The author gave full credit to 12-year-old child actor Daniel Radcliffe who plays the bespectacled boy wizard in one of the most eagerly awaited films of the year.

"I think Dan nailed it, and I am really pleased, I just love his face.  He has such an endearing face," she said.

That was high praise, indeed, coming from the novelist who kept resisting pleas from Hollywood until she felt they had found the right director in Christopher Columbus, who had worldwide hits with Home Alone and Mrs Doubtfire.  Columbus had to promise two things to get her to acquiesce, according to the author.  "That he would remain as faithful to the book as he possibly could within the constraints of film and that he would have an all-British cast.  HarryPotter.jpg (18571 bytes)

The director kept both promises, and so I was a happy woman."

The novelist, a single mother who started writing the novels in an Edinburgh cafe after dropping her daughter off at school, has become a global literary phenomenon.  The four books in the series so far have sold more than 100 million copies in 46 languages.
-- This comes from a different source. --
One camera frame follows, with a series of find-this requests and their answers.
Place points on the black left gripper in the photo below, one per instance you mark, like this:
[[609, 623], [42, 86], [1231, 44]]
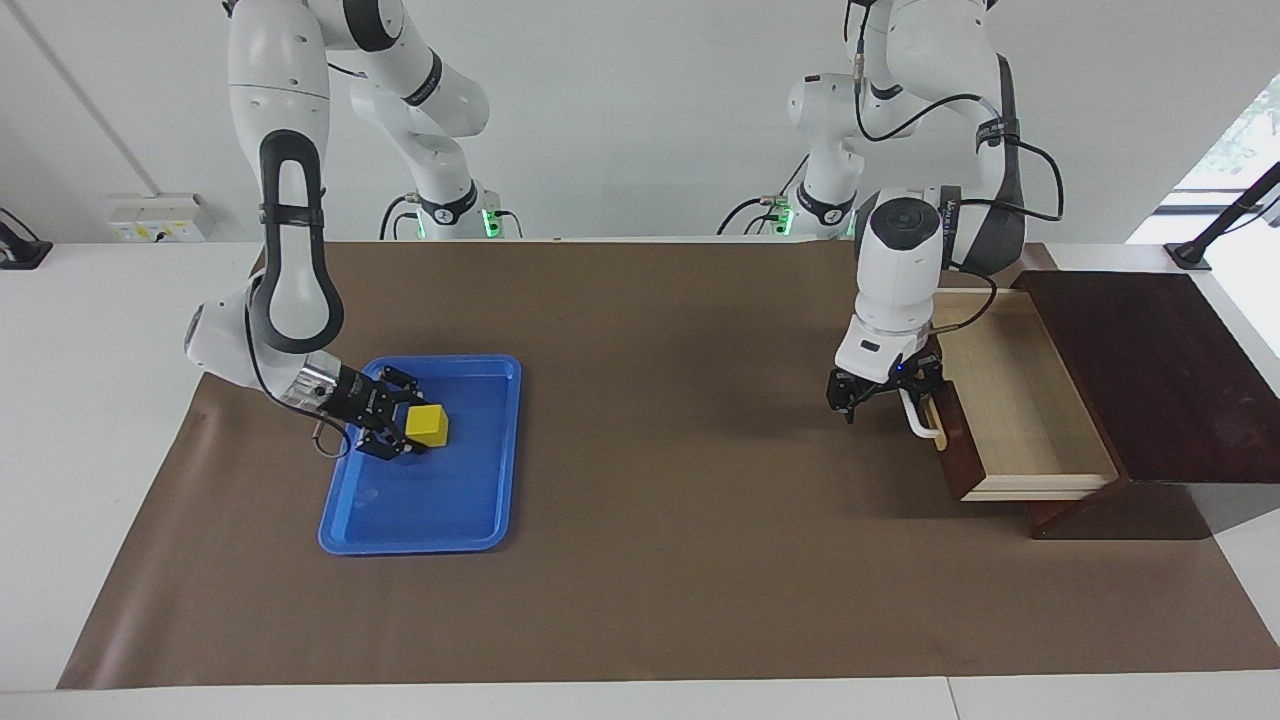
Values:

Iranian Film Director Facing Death

For her boldness in portraying the plight of an Iranian woman on film, one woman now stands before Iran's revolutionary council, and the outcome could cost her her life

It's difficult to imagine more contrasting ends of the movie spectrum than the Hollywood elite and Iran's persecuted directors, but the might of the former is being used for the protection of the latter in what could be a test case for Iranian artistic freedom.  Hundreds of members of the Hollywood film community, from Sean Penn and Steven Soderbergh, to Ang Lee, Spike Lee and Mike Leigh, have signed a petition expressing their solidarity with Tahmineh Milani, an Iranian director currently threatened with execution over her film, The Hidden Half.

Milani is one of Iran's best-known directors, thanks largely to her consistent focus on the plight of Iranian women.  With films such as Two Women and The Legend of a Sigh, she has played a part in establishing her country's cinematic reputation.  However, she has taken greater risks than her better-known contemporaries, rarely cloaking her messages in allegorical terms, and frequently speaking about her work in public.
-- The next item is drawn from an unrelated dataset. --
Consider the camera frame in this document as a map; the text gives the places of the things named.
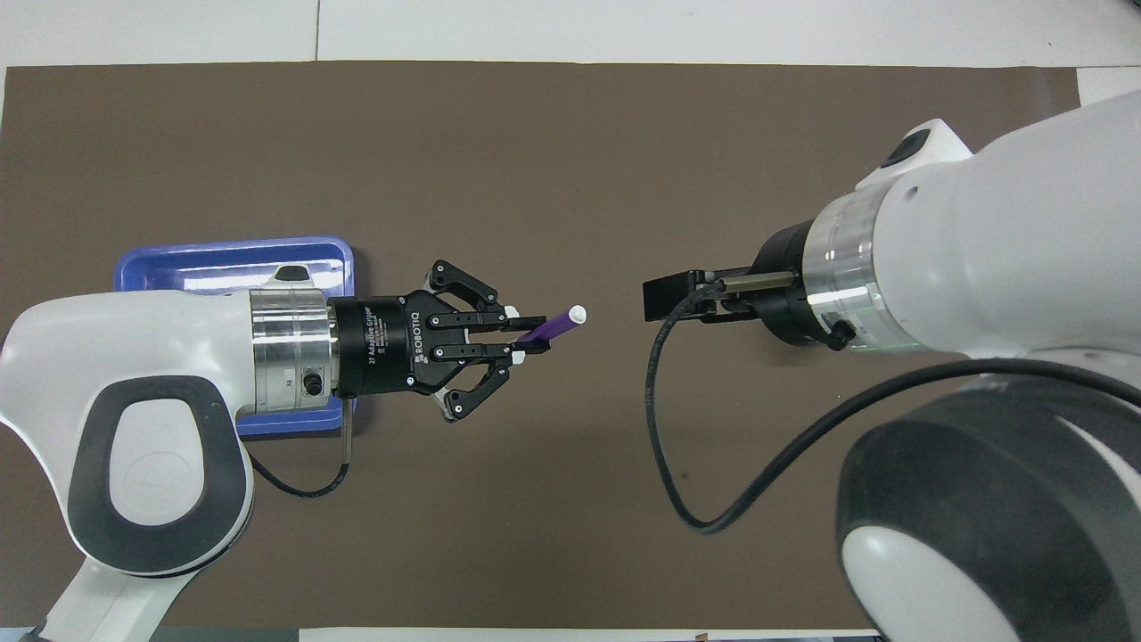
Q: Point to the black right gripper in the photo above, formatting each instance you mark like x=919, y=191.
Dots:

A little controversy at home has helped Iranian films elsewhere, but The Hidden Half has proved to be a risk too far.  The film focuses on a dutiful wife who reveals her turbulent political past to her husband, a judge who is deciding the fate of a similar woman facing execution.  The wife's naive involvement, as a student, with a left-wing group opposing the Shah puts her on the wrong side of the fence after the Islamic revolution in 1979.
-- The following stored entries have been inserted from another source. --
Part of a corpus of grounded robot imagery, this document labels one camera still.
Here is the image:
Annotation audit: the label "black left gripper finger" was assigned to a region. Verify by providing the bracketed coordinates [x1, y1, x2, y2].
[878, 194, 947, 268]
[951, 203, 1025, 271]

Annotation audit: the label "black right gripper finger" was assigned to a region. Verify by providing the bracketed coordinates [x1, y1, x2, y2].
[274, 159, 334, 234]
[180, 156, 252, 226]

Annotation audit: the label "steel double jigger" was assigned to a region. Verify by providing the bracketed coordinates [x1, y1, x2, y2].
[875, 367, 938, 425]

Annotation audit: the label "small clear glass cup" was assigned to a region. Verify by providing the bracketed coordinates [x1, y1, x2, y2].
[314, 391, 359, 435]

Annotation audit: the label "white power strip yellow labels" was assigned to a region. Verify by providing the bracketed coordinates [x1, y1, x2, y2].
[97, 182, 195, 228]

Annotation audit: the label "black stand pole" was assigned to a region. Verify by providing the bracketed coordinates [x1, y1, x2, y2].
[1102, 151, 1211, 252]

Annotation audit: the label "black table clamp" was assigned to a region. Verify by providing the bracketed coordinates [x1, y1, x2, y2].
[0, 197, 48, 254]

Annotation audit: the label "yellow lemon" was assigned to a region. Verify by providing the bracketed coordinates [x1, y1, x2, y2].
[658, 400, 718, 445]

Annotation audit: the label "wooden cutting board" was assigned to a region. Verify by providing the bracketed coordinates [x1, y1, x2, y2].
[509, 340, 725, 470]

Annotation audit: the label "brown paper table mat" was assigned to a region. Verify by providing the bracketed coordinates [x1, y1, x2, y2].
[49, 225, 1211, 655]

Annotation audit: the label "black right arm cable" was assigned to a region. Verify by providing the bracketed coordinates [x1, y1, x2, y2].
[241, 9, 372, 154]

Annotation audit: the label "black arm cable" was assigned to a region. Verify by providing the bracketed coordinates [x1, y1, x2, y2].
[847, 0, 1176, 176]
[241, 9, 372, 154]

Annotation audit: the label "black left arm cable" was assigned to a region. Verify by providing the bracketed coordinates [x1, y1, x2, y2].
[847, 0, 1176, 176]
Film-makers in Iran, such as Abbas Kiarostami and Mohsen Makhmalbaf, have also supported Milani, and the International Film Critics Society is preparing another petition, with signatories from 52 countries. "We appreciate that people are concerned about us," says Mohammad Nikbin.  "I hope that the charges will be dropped and Tahmineh will be able to make films again.  We are optimistic."